### What needs to be done
Look below for the line containing "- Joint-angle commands"; from there, print each line exactly up to and including the line containing "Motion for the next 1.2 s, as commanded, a", and stop.

##### Records to process #####

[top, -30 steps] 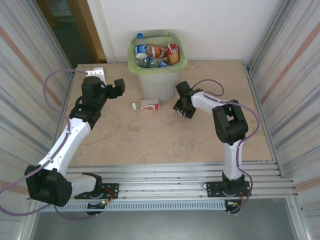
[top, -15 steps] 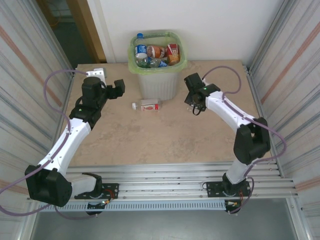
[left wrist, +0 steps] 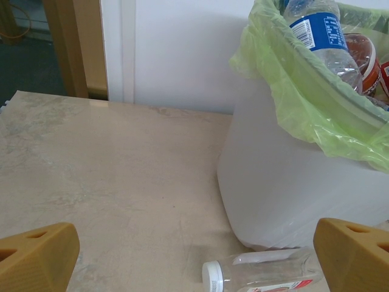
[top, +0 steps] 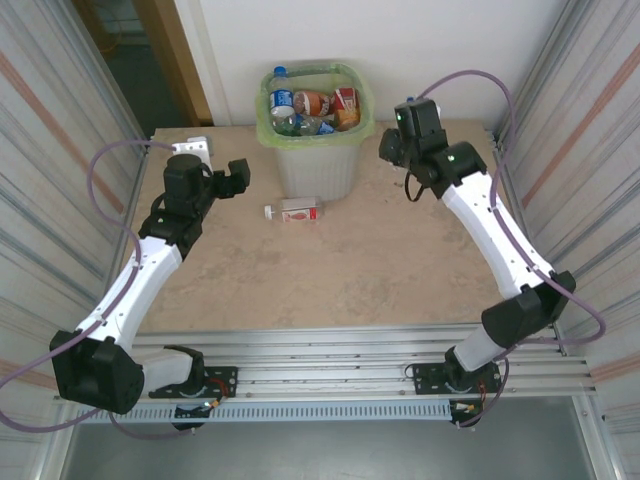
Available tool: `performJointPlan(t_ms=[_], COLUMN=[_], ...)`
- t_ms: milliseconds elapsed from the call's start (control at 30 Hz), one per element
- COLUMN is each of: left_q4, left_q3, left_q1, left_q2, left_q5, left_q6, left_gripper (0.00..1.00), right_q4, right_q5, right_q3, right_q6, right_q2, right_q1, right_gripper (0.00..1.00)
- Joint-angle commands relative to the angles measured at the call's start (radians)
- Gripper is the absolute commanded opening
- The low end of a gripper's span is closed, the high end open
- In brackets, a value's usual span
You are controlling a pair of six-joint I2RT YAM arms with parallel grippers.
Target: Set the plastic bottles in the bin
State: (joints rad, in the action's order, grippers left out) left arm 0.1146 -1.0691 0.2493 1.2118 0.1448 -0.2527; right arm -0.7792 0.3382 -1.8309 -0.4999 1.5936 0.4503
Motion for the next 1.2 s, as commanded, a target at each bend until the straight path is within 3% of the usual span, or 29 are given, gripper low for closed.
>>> performJointPlan(t_ms=[0, 367, 733, 1167], left_q4=[-0.005, 0.0, -0.002, -0.005], left_q3=[-0.01, -0.006, -0.019, -0.025], left_q1=[-0.008, -0.007, -0.007, -0.007], left_q2=[-0.025, -0.025, -0.006, 0.009], left_q5=[-0.011, -0.022, -0.042, -0.048], left_q6=[-0.015, -0.022, -0.029, -0.033], left_gripper=[0.99, 0.99, 0.99, 0.99], right_q4=[0.036, 0.014, 0.213, 0.215], right_q5=[-0.083, -0.186, -0.242, -0.228], right_q3=[-0.186, -0.631, -0.647, -0.734], right_q6=[0.15, 0.208, 0.243, 0.262], right_q2=[0.074, 0.392, 0.503, 0.638], right_q1=[-0.009, 0.002, 0.037, 0.048], right_gripper=[0.5, 0.5, 0.53, 0.58])
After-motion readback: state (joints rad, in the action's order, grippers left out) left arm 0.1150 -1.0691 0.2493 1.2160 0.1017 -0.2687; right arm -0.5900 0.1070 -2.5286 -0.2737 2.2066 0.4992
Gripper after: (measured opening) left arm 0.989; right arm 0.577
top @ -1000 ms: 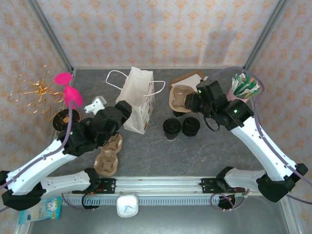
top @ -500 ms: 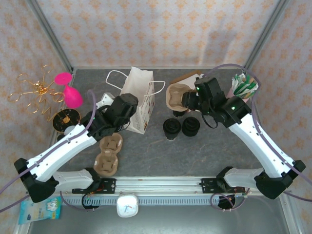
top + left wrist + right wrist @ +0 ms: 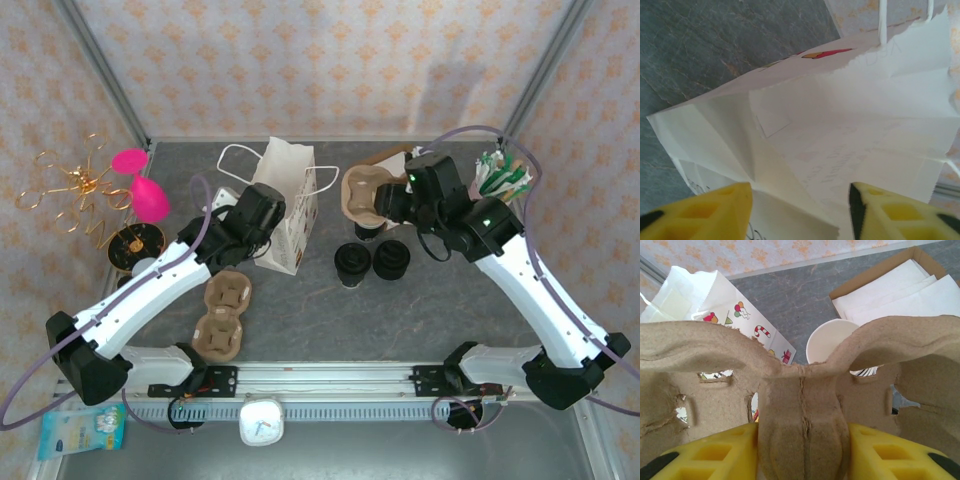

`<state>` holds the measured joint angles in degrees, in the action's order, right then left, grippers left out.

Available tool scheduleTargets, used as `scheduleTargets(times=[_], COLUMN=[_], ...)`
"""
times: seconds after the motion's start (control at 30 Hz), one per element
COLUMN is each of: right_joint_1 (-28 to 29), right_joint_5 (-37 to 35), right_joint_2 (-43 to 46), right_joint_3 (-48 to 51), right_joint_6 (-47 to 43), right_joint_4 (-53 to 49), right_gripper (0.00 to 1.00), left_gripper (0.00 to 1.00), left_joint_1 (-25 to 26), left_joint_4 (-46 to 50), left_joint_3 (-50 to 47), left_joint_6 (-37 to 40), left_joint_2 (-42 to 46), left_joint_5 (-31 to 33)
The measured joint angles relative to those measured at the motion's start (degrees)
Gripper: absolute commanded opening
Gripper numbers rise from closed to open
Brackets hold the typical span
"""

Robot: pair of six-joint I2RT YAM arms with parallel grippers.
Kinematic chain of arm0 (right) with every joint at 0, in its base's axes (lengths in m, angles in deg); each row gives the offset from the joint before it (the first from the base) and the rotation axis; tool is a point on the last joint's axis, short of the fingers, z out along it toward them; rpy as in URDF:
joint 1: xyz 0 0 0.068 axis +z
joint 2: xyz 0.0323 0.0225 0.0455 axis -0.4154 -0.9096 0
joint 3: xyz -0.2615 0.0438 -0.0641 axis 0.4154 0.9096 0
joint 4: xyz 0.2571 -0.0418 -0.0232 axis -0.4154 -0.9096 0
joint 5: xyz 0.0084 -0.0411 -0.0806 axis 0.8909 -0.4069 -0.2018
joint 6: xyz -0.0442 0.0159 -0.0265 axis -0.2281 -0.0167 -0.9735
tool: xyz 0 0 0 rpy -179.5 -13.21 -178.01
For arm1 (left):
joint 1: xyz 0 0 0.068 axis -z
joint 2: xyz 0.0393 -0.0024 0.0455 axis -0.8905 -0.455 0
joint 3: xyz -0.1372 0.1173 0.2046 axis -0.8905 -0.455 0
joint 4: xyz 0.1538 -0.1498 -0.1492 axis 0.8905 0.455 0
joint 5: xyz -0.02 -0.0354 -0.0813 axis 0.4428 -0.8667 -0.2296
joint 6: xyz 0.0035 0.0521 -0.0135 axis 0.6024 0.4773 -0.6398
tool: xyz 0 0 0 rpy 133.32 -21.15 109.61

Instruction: Pack the takeout coffee

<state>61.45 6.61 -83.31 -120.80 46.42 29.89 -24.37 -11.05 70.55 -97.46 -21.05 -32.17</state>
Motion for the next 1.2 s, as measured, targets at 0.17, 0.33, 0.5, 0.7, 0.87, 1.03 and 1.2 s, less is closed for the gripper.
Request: scheduleTargets(times=[0.17,0.33,0.5,0.7,0.87,1.03,1.2], right_joint_1=[0.0,0.0,0.0,0.0,0.0,0.0,0.0], right_joint_5=[0.0,0.1,0.2,0.5,1.5,2.9,4.8], right_joint_2=[0.0,0.0,0.0,0.0,-0.1,-0.6,-1.2], right_joint_3=[-1.5,-2.5,-4.0,-5.5,-6.7,-7.6,-7.9], right_joint_6=[-1.0,-1.8,-2.6,-3.2,-3.9,-4.5,-5.2], right_joint_4=[-0.4,-0.9,-2.0,-2.8,-3.6,-4.2,-4.9], right_gripper=[0.46,0.46,0.46,0.46,0.46,0.46,0.46], left_gripper=[0.31,0.19,0.1,0.03,0.01,0.0,0.0], left_joint_1=[0.0,-0.1,-0.1,0.3,3.6,9.0,14.4], left_joint_4=[2.4,6.2,9.4,12.1,17.4,21.2,22.0], left_joint_3=[0.5,2.3,2.6,3.1,6.3,6.5,6.4], left_joint_6=[1.0,2.8,4.3,4.8,3.8,0.2,-6.4], left_joint_2=[0.2,1.3,2.7,4.4,5.8,8.4,9.9], left_joint_5=[-0.1,-0.2,-2.0,-5.6,-6.3,-6.6,-5.7])
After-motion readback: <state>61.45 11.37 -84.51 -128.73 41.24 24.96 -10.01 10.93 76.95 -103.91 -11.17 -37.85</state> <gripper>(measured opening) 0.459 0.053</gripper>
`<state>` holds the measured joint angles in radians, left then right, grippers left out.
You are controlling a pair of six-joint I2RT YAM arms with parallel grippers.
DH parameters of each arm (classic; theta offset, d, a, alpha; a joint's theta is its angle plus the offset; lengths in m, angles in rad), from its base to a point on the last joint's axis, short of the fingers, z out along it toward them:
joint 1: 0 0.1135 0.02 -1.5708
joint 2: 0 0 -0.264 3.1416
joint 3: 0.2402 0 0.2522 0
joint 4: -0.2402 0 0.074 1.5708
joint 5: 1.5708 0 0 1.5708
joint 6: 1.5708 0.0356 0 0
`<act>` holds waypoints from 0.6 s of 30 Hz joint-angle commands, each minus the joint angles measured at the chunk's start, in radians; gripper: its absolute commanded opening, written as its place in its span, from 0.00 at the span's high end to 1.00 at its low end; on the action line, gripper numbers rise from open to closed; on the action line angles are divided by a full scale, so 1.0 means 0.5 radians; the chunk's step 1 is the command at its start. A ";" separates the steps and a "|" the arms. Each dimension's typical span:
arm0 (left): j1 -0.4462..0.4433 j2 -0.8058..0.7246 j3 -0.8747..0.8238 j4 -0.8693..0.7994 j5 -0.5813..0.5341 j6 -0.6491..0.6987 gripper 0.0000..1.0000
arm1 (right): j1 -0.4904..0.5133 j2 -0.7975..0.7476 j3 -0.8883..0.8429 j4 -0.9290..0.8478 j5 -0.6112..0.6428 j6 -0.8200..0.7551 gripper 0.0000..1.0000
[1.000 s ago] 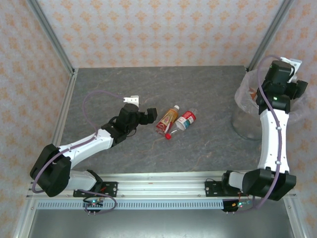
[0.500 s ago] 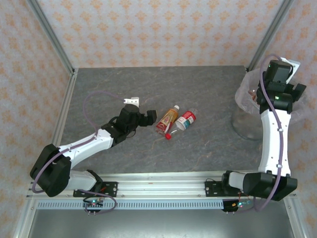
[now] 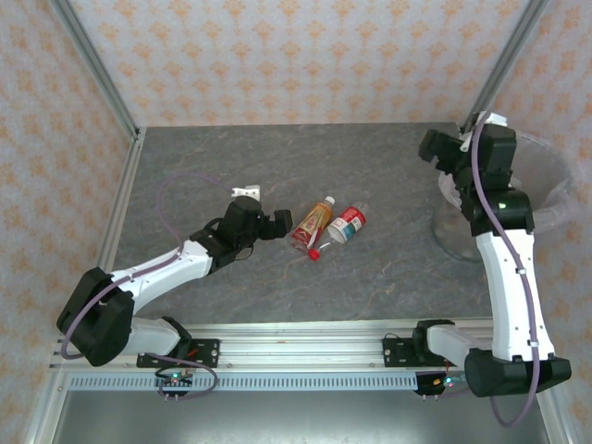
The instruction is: Put the plastic bottles in the bin
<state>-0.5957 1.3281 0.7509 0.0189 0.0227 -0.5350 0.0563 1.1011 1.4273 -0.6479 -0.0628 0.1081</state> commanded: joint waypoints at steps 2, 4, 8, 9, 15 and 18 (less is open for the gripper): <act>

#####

### Your solution
- Joint-angle commands relative to the angles measured at the call's start (radians)
- Gripper is the absolute commanded opening
- The low end of a gripper's span is closed, the high end open
- In brackets, a value's usual span
You are controlling a pair of six-joint I2RT YAM arms with parallel grippers.
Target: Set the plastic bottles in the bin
State: (joints rad, in the action's order, grippers left out) left arm 0.1146 -1.0691 0.2493 1.2118 0.1448 -0.2527; right arm -0.7792 0.3382 -1.8309 -0.4999 1.5936 0.4503
Motion for the next 1.2 s, as commanded, a target at each bend until the straight path is within 3% of the usual span, or 29 are given, gripper low for closed.

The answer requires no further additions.